I missed that this was the third book in a series. I could tell which couples I had missed, but their stories were never explained, so reading them out of order seems alright to do.

Lissa saw a young man killed in a hit and run. As a nurse, she tried to save him, but she wasn’t able to. She ended up with PTSD after the event. She was unable to sleep, was always jumpy, and had anxiety attacks. It was rough for her. Since the healthcare system was understaffed, they weren’t about to discharge a usually competent nurse. Instead, they sent her off to the country.

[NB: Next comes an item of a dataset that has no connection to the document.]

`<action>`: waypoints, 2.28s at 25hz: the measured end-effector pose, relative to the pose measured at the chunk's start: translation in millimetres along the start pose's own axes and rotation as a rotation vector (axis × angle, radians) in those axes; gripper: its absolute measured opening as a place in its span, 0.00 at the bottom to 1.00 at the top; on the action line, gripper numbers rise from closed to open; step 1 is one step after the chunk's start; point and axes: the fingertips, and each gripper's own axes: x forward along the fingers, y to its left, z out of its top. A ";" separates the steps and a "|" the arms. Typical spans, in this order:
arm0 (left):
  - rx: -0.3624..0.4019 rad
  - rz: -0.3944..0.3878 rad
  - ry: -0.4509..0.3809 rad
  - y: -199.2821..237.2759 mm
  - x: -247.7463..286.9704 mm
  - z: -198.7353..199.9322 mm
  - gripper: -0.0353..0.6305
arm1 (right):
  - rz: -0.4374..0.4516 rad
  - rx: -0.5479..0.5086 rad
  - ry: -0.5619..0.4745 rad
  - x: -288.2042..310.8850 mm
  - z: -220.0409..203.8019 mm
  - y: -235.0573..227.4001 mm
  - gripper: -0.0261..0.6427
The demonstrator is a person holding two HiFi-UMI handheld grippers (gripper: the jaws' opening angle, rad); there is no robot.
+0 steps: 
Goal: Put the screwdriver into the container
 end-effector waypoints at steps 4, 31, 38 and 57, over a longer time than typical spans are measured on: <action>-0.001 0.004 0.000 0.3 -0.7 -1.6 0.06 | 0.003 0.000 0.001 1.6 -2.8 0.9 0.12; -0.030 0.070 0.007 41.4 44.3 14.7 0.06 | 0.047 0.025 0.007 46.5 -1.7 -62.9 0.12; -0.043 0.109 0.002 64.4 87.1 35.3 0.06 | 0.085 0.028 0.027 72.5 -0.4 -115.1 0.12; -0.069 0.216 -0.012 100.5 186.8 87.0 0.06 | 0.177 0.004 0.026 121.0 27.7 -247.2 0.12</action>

Cormac was a former military medic, now working in the small town he grew up in as a nurse. Deciding a change might be good for him; he takes the opportunity to trade places with Lissa. London is a new place for him, and he’s able to learn some things about himself and the world around him. His parts are probably the least interesting. He was an okay character, but his parts were more focused on him experiencing London.

The two exchange emails about their patients, and after a while, personal observations are included. It evolves from there. Sadly, you don’t see many of these communications. They’re occasionally referenced, but it’s more about growing feelings without seeing the reason for those feelings.

I hesitate to call it a slow burn because there never seemed to be any passion between them. It was a sweet romance. They were two people who were hurting. Who were, eventually, able to find comfort sharing with each other. It wasn’t until the end of the book when they were actually in the same physical location.

I loved the Scottish setting. The supporting characters were great. There were a lot of parts that were emotionally moving. So I cried, a fair amount. All in all, it was a lovely book.